Using the data beneath this instruction, retype only the lines from the one that contains "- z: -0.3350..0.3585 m" down to the one that contains "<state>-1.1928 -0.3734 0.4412", both included, exactly as they appear.

___ SUPPLIED RECORDS

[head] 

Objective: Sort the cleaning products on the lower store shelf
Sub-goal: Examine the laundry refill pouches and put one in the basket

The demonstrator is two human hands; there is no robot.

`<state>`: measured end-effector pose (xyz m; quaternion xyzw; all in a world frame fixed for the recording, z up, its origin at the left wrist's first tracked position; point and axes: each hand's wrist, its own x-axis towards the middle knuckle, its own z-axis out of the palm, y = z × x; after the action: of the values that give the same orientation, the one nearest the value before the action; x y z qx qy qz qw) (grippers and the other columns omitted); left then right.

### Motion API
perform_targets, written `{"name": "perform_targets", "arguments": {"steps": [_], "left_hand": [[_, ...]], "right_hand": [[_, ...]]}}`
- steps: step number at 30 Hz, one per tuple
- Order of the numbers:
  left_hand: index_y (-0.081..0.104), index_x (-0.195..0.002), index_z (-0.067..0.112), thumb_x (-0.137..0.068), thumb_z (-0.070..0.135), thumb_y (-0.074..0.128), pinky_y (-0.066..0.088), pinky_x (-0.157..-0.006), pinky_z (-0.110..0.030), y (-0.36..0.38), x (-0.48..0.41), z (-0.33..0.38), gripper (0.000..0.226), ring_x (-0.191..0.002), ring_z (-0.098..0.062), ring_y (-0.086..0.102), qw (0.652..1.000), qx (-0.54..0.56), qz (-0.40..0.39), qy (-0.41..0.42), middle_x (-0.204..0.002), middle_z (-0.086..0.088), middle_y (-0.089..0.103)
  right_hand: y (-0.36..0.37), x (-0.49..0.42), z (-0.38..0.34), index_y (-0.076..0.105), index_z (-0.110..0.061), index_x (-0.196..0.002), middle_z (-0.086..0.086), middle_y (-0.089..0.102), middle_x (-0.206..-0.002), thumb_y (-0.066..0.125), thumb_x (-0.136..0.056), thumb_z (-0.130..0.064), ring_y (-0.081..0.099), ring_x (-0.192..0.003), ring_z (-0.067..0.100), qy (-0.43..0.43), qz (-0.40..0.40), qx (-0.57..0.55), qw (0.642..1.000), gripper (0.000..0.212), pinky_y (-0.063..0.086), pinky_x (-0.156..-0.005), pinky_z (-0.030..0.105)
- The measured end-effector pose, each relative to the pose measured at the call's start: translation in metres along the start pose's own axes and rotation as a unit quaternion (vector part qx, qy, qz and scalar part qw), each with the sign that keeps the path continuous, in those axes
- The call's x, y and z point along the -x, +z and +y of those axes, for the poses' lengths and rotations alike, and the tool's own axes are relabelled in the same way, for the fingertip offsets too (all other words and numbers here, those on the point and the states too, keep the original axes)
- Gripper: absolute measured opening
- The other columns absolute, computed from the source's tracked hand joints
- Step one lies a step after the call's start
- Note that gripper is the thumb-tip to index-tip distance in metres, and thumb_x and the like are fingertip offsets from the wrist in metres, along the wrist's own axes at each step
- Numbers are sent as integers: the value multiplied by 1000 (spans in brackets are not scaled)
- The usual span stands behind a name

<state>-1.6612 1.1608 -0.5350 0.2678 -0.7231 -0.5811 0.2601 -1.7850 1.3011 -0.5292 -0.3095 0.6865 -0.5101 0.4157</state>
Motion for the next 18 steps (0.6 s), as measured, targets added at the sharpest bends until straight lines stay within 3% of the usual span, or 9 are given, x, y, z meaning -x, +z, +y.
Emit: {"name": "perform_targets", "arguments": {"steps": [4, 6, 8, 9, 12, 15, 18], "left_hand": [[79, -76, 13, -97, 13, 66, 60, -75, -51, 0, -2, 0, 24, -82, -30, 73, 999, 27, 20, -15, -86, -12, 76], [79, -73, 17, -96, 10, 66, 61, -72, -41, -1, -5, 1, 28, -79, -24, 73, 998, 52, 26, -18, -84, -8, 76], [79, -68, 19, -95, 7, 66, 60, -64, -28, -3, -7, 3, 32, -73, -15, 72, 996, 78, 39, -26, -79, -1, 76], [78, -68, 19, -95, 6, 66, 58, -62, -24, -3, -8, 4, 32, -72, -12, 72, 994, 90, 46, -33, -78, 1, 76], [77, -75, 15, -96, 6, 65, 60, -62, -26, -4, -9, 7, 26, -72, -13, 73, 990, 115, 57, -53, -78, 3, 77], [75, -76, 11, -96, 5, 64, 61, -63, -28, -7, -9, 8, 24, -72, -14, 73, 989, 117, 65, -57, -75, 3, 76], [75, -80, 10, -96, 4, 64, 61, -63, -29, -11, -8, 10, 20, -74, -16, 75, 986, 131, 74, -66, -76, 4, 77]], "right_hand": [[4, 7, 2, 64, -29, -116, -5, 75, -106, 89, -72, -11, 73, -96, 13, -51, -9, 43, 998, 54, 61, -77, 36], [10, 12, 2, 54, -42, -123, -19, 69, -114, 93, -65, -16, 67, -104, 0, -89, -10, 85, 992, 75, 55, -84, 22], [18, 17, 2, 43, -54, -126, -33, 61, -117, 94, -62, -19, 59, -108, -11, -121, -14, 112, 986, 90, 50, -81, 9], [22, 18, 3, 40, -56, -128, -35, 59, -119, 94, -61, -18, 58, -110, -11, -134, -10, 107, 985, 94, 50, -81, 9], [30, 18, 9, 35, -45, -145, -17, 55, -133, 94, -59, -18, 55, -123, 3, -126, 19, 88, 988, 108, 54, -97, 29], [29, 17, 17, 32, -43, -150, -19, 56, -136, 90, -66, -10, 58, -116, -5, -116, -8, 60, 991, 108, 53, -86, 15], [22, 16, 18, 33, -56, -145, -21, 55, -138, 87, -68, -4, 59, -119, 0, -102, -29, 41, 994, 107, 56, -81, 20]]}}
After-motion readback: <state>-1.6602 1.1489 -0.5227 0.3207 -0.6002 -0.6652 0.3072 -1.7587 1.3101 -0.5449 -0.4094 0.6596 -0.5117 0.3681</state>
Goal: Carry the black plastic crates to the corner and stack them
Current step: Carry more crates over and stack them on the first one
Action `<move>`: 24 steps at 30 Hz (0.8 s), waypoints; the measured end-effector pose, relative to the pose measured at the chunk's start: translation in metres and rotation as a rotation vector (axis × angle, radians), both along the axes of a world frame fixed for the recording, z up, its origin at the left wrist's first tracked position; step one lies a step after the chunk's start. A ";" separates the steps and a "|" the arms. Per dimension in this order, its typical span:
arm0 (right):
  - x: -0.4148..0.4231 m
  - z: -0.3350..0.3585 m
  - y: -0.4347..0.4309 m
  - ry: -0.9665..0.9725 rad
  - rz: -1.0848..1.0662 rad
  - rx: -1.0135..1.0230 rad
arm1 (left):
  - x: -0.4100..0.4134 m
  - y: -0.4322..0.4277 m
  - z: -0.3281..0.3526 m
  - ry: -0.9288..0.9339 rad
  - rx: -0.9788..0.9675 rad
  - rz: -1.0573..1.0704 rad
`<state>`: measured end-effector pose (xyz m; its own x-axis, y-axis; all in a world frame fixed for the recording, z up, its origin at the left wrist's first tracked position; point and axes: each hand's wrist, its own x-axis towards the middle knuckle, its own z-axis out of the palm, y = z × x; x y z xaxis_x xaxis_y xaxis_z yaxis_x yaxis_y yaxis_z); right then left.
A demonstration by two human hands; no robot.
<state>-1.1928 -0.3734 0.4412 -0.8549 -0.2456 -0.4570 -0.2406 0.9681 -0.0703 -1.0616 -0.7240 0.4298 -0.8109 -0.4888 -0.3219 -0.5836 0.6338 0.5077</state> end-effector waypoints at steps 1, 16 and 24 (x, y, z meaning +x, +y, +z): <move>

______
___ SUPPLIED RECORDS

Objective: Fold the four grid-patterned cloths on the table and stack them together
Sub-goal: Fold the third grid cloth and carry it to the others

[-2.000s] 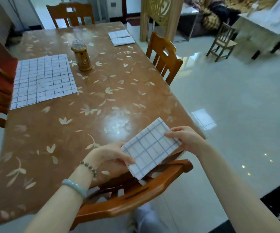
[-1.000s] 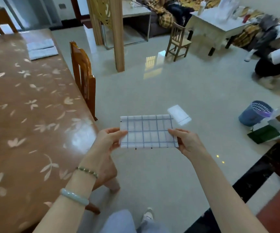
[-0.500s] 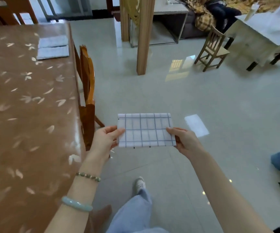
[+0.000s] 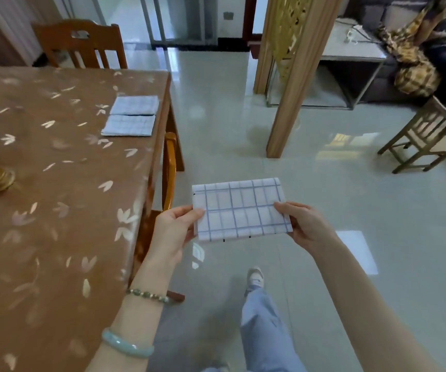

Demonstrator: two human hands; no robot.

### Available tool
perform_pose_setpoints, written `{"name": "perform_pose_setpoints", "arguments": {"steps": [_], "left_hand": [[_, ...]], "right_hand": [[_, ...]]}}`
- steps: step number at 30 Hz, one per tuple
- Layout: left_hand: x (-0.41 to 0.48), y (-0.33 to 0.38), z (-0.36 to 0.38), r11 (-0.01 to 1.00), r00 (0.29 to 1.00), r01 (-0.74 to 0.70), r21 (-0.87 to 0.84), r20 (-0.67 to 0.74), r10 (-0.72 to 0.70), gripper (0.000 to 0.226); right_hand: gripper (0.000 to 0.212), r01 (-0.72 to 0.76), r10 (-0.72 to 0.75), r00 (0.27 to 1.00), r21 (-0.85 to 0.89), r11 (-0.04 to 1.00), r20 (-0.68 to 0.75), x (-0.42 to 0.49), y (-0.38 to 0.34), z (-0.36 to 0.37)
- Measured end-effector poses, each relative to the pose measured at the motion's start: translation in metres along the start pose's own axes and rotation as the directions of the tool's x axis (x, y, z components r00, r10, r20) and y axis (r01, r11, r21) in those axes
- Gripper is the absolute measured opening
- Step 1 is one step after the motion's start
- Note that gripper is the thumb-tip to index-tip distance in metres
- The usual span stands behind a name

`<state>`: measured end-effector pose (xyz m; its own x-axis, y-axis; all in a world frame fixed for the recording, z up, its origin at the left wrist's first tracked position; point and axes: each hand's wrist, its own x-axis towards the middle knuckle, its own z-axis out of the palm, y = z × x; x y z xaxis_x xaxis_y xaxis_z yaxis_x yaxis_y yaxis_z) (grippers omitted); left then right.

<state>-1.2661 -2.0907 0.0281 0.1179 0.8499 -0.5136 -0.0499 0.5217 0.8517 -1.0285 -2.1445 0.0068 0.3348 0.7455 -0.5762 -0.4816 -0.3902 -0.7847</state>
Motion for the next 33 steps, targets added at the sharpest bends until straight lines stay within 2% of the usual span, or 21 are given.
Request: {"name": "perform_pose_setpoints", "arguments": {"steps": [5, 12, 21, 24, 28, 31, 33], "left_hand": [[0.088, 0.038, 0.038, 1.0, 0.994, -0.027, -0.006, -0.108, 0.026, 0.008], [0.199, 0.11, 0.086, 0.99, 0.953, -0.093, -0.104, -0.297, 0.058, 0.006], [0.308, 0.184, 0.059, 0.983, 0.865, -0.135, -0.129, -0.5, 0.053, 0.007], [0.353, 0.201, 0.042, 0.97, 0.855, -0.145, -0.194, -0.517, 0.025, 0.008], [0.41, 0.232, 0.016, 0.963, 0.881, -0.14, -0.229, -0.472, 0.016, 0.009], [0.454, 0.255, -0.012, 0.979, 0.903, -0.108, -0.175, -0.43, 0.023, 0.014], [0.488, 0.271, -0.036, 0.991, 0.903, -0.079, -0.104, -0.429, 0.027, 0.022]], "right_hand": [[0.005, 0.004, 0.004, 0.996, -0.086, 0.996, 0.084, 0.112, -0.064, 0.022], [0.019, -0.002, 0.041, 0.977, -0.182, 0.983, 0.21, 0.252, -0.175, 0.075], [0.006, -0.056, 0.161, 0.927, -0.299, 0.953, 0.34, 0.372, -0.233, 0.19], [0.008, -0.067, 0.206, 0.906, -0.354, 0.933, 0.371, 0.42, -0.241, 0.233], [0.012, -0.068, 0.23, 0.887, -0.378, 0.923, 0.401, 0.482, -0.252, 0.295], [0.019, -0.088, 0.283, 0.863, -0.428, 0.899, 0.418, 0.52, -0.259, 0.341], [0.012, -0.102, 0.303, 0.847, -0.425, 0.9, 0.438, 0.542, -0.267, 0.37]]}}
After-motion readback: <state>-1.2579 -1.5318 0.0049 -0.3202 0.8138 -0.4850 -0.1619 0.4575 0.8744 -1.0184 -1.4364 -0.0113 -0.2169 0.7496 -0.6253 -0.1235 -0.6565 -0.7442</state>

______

**YOUR SOLUTION**:
  - z: -0.3350..0.3585 m
  - y: -0.4347..0.4309 m
  - ry: -0.9665..0.9725 rad
  - rz: -1.0848..1.0662 rad
  - rx: -1.0135..1.0230 rad
arm1 (left):
  - x: -0.4100..0.4134 m
  - y: -0.4322..0.4277 m
  - z: -0.3281..0.3526 m
  - ry: -0.9288..0.9339 rad
  - rx: -0.9788..0.9675 rad
  - rz: -1.0573..1.0704 rad
`<state>`: measured end-effector pose (xyz m; its own x-axis, y-axis; all in a world frame fixed for the recording, z up, its origin at the left wrist's first tracked position; point and axes: each hand's wrist, its own x-axis towards the middle knuckle, its own z-axis out of the palm, y = z × x; x y z xaxis_x xaxis_y xaxis_z yaxis_x yaxis_y yaxis_z); right then left.
A demonstration by two human hands; no robot.
<state>-1.1928 -0.3734 0.4412 -0.8549 -0.2456 -0.4570 -0.2406 0.9681 -0.0703 -1.0616 -0.7240 0.4298 -0.8109 -0.4888 -0.3219 -0.5836 0.6338 0.5077</state> end-effector waypoints at steps 1, 16 and 24 (x, y, z meaning +x, +y, +z): <move>

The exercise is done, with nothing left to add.